YOUR TASK – Reproduce every record below exactly as written, leaving out any pictures.

*** DATA LISTING ***

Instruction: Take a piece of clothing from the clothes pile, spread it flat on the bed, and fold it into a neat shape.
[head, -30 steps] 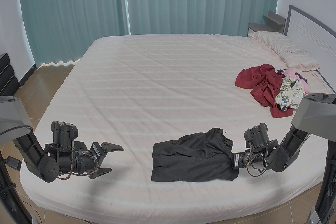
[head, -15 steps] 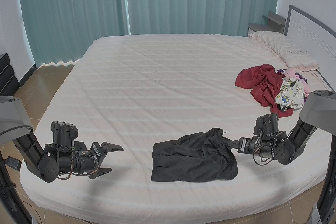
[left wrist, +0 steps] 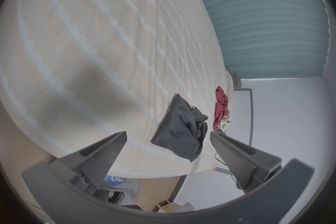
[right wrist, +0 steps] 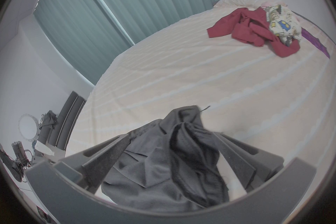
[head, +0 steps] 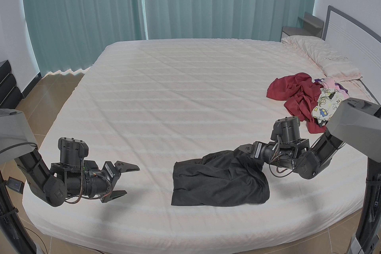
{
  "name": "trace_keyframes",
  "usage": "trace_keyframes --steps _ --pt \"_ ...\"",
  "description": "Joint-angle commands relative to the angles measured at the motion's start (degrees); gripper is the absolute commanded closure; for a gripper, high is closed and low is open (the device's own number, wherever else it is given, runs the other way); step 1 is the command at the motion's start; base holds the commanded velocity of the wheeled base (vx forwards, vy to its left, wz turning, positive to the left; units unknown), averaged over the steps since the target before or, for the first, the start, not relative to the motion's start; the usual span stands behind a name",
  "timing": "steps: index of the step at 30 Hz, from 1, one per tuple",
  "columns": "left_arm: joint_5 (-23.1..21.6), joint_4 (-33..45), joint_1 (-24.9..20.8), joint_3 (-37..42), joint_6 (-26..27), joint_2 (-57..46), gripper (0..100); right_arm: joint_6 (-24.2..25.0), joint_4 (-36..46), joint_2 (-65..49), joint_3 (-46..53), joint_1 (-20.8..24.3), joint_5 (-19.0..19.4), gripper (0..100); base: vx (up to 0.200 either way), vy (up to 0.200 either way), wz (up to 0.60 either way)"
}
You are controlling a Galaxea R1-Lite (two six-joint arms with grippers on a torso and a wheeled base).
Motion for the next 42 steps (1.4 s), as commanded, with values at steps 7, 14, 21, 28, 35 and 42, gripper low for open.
trace_keyframes --steps 7,14,21,28,35,42 --pt "0.2 0.0 0.0 -0.1 0.1 0.4 0 0.0 2.7 6.6 -5.3 3.4 -0.9 0 0.0 0.0 0.0" --pt "0.2 0.0 0.0 -0.1 0.1 0.4 0 0.0 3.3 8.5 -7.9 3.3 -1.0 100 0.0 0.0 0.0" --pt "0.2 0.0 0.0 -0.2 0.0 0.4 0 0.1 5.1 9.4 -10.4 0.6 -1.2 100 0.0 0.0 0.0" --pt "0.2 0.0 0.0 -0.1 0.0 0.4 0 2.7 6.0 9.0 -13.0 -3.2 -1.2 100 0.0 0.0 0.0" --pt "0.3 0.0 0.0 -0.1 0.0 0.4 0 4.9 5.4 9.2 -13.4 -6.2 -1.1 100 0.0 0.0 0.0" --pt "0.3 0.0 0.0 -0.1 0.0 0.4 0 6.4 5.4 10.8 -14.8 -7.3 -0.9 100 0.0 0.0 0.0"
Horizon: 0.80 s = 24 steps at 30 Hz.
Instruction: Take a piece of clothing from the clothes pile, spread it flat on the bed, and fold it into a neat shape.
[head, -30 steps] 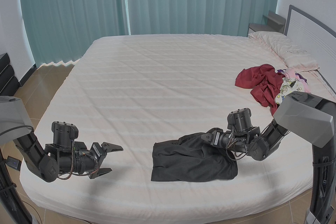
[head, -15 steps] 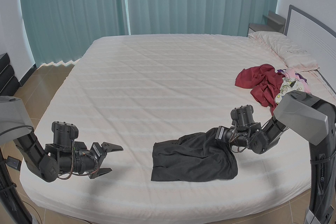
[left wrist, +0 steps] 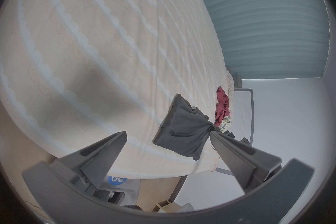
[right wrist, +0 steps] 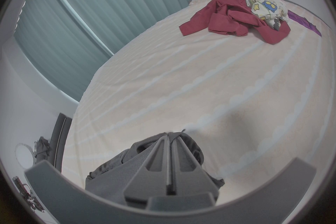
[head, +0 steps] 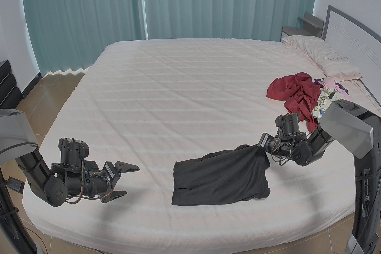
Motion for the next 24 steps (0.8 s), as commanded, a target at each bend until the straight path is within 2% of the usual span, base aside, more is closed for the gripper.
trace_keyframes --steps 1,10,11,21,24 --pt "0.0 0.0 0.0 0.0 0.0 0.0 0 0.8 -0.1 1.0 -1.0 -0.7 0.1 100 0.0 0.0 0.0" --pt "0.0 0.0 0.0 0.0 0.0 0.0 0 2.2 -0.1 2.3 -1.7 -1.5 0.2 100 0.0 0.0 0.0" --pt "0.0 0.0 0.0 0.0 0.0 0.0 0 2.2 -0.1 2.3 -1.7 -1.6 0.2 0 0.0 0.0 0.0" --pt "0.0 0.0 0.0 0.0 0.0 0.0 0 2.5 -0.6 -0.4 -0.2 -2.4 0.3 0 0.0 0.0 0.0" --pt "0.0 0.0 0.0 -0.1 0.0 0.1 0 1.5 -1.6 -4.8 6.4 -2.5 2.6 0 0.0 0.0 0.0"
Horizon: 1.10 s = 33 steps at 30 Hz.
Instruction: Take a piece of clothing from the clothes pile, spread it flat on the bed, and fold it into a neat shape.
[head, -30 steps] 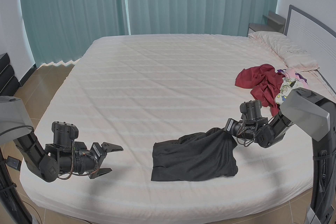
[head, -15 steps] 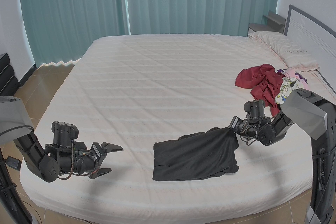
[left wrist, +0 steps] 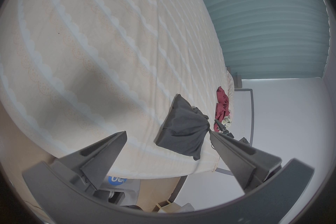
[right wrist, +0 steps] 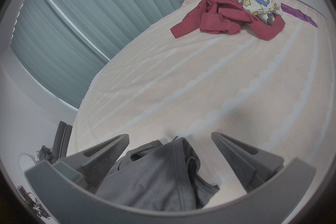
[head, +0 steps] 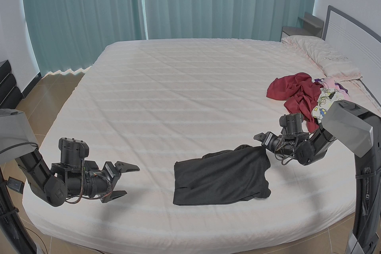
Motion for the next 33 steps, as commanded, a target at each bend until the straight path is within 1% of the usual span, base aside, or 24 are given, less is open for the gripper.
trace_keyframes --steps 1,2,3,4,6,7,9,12,14,15,18,22,23,27,33 --pt "0.0 0.0 0.0 -0.1 0.0 0.1 0 -1.5 -1.9 -6.7 9.8 -0.3 3.9 0 0.0 0.0 0.0" --pt "0.0 0.0 0.0 -0.1 0.0 0.0 0 -1.6 -2.0 -6.8 10.2 -0.3 4.2 0 0.0 0.0 0.0" --pt "0.0 0.0 0.0 -0.1 0.0 0.0 0 -4.1 -4.6 -8.7 15.7 -0.3 8.1 0 0.0 0.0 0.0" --pt "0.0 0.0 0.0 -0.1 0.0 0.0 0 -6.0 -6.4 -9.3 18.5 -0.3 10.2 0 0.0 0.0 0.0" --pt "0.0 0.0 0.0 -0.1 0.0 0.0 0 -9.0 -9.5 -9.7 23.2 -0.3 13.1 0 0.0 0.0 0.0" --pt "0.0 0.0 0.0 -0.1 0.0 0.0 0 -10.1 -10.4 -9.7 25.1 -0.3 14.0 0 0.0 0.0 0.0" --pt "0.0 0.0 0.0 0.0 0.0 0.0 0 -11.9 -10.9 -9.6 27.8 0.1 14.8 0 0.0 0.0 0.0" --pt "0.0 0.0 0.0 0.0 0.0 0.0 0 -12.9 -11.0 -9.6 29.3 0.5 15.4 0 0.0 0.0 0.0" --pt "0.0 0.0 0.0 0.0 0.0 0.0 0 -12.9 -11.0 -9.6 29.5 0.8 15.9 0 0.0 0.0 0.0" --pt "0.0 0.0 0.0 0.0 0.0 0.0 0 -13.0 -11.1 -9.6 30.3 1.0 16.9 0 0.0 0.0 0.0" --pt "-0.1 0.0 0.0 0.0 0.1 0.0 0 -12.9 -11.1 -10.2 31.0 1.8 18.4 0 0.0 0.0 0.0" --pt "-0.1 0.0 0.0 0.0 0.1 0.0 0 -13.0 -11.0 -9.9 31.6 2.7 19.4 0 0.0 0.0 0.0" --pt "0.0 0.0 0.0 0.0 0.1 0.0 0 -13.0 -10.9 -9.7 31.6 3.1 19.3 100 0.0 0.0 0.0" --pt "-0.1 0.0 0.0 0.0 0.1 0.0 0 -13.0 -10.4 -9.6 31.7 2.7 19.2 100 0.0 0.0 0.0" --pt "-0.1 0.0 0.0 0.0 0.1 0.0 0 -13.1 -10.2 -11.6 33.3 -0.3 19.3 100 0.0 0.0 0.0"
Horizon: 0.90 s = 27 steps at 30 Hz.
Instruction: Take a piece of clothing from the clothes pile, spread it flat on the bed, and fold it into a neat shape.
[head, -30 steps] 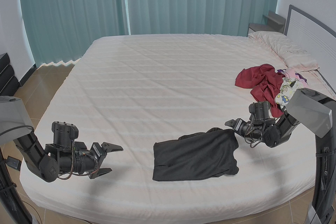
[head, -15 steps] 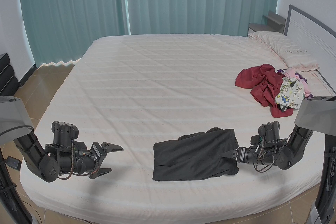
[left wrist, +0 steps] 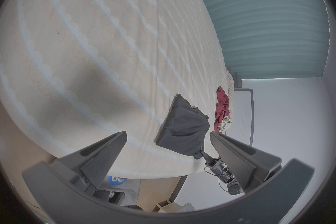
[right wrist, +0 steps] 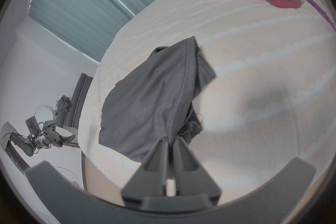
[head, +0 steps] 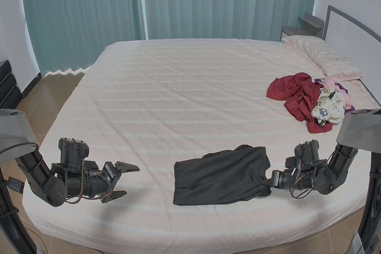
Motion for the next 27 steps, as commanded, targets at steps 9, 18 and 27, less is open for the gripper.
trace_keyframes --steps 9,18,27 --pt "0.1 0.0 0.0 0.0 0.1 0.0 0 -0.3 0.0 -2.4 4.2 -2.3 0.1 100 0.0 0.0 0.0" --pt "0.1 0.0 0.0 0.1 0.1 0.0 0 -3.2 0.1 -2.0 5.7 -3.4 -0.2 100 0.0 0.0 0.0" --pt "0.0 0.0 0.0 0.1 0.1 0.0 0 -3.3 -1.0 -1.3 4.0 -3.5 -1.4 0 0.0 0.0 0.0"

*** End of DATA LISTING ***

RESULT OF THE EXERCISE –
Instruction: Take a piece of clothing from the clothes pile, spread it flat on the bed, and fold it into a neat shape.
[head, -30 steps] 
[head, -15 steps] 
[left wrist, +0 steps] 
[right wrist, +0 steps] 
[head, +0 steps] 
{
  "name": "trace_keyframes",
  "usage": "trace_keyframes --steps _ --pt \"_ ...\"",
  "description": "Joint-angle commands relative to the angles measured at the motion's start (degrees); gripper is the absolute commanded closure; for a gripper, high is closed and low is open (the device's own number, wherever else it is given, runs the other way); step 1 is the command at the motion's start; base holds the commanded velocity of the wheeled base (vx forwards, vy to its left, wz turning, positive to the left; units unknown), averaged over the steps since the target before or, for the first, the start, not relative to the motion's start; the usual span stands behind a name",
  "timing": "steps: index of the step at 30 Hz, from 1, one per tuple",
  "columns": "left_arm: joint_5 (-23.1..21.6), joint_4 (-33..45), joint_1 (-24.9..20.8), joint_3 (-37..42), joint_6 (-26..27), joint_2 (-57..46), gripper (0..100); right_arm: joint_6 (-24.2..25.0), joint_4 (-36..46), joint_2 (-65..49), joint_3 (-46..53), joint_1 (-20.8..24.3), joint_5 (-19.0..19.4), gripper (0..100); base: vx (up to 0.200 either way), vy (up to 0.200 either way), wz (up to 0.60 either way)"
}
You are controlling a Galaxea R1-Lite (two six-joint arms with grippers on a torso and a wheeled base).
Motion for the next 42 steps (1.4 s), as commanded, with values at steps 7, 14, 21, 28, 35 and 42, gripper low for open.
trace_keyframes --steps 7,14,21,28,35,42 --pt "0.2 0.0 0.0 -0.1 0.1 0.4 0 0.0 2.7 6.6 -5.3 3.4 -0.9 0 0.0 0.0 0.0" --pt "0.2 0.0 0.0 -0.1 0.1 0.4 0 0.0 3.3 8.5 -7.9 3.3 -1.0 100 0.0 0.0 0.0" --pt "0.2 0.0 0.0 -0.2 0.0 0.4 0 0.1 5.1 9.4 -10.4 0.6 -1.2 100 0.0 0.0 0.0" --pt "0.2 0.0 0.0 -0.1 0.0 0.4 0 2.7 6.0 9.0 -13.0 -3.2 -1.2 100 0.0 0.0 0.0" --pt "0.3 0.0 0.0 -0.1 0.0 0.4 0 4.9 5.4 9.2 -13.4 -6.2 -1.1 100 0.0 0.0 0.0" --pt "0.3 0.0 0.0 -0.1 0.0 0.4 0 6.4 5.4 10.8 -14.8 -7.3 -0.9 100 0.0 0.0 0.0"
Horizon: 0.80 s = 24 steps at 30 Hz.
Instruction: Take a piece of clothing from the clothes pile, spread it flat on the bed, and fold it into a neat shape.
[head, -30 steps] 
[head, -15 steps] 
[left wrist, +0 steps] 
[right wrist, +0 steps] 
[head, +0 steps] 
Motion for the next 24 steps (0.8 s), as commanded, a target at each bend until the straight path is within 2% of the usual span, base aside, more is closed for the gripper.
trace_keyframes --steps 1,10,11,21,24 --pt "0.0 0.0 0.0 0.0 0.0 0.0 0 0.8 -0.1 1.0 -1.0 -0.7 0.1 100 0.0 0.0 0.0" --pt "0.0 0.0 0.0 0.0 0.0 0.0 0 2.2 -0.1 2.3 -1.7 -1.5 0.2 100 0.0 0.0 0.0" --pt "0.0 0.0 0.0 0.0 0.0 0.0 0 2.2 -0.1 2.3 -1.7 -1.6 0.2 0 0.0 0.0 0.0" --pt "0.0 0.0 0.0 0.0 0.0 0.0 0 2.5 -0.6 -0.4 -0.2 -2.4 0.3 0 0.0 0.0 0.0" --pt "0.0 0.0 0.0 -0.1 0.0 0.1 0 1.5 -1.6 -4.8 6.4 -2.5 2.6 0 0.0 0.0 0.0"
Horizon: 1.10 s = 33 steps at 30 Hz.
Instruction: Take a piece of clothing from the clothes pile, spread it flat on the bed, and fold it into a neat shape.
[head, -30 steps] 
[head, -15 steps] 
[left wrist, +0 steps] 
[right wrist, +0 steps] 
[head, +0 steps] 
Motion for the next 33 steps, as commanded, a target at each bend until the straight path is within 1% of the usual span, base aside, or 24 are given, less is open for the gripper.
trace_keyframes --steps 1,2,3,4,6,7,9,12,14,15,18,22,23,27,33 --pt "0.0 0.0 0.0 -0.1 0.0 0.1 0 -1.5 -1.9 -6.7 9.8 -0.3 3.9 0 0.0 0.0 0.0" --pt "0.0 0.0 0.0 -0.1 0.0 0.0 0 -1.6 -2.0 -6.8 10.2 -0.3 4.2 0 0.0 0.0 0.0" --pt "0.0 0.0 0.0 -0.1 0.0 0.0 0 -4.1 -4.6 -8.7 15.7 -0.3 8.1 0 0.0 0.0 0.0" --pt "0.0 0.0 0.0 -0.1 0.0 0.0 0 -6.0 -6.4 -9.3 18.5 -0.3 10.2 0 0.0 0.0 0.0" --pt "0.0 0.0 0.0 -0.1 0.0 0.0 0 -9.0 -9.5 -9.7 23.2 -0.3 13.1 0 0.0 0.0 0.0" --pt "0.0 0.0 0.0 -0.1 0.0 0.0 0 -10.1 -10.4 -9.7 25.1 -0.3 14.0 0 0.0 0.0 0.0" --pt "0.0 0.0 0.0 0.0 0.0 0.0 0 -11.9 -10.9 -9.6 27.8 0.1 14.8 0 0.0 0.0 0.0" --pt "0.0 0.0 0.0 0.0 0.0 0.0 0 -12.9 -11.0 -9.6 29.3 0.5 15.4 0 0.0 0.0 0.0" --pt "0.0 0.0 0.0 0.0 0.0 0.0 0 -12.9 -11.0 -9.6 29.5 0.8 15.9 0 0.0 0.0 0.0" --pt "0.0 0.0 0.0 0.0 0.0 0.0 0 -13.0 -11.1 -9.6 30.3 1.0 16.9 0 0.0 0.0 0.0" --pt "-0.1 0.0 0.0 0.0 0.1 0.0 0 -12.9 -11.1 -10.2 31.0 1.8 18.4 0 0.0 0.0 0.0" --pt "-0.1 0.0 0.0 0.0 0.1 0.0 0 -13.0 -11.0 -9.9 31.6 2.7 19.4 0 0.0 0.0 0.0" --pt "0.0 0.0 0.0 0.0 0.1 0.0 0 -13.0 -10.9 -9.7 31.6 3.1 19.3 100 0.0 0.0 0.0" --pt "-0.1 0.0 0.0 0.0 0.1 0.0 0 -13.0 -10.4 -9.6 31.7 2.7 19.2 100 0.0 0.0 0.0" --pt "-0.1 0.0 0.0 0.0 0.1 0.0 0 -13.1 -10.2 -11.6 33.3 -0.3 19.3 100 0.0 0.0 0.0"
Horizon: 0.90 s = 27 steps at 30 Hz.
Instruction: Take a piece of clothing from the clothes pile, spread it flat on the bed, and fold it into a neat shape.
[head, -30 steps] 
[head, -15 steps] 
[left wrist, +0 steps] 
[right wrist, +0 steps] 
[head, +0 steps] 
Motion for the next 27 steps, as commanded, targets at steps 9, 18 and 27, less is open for the gripper.
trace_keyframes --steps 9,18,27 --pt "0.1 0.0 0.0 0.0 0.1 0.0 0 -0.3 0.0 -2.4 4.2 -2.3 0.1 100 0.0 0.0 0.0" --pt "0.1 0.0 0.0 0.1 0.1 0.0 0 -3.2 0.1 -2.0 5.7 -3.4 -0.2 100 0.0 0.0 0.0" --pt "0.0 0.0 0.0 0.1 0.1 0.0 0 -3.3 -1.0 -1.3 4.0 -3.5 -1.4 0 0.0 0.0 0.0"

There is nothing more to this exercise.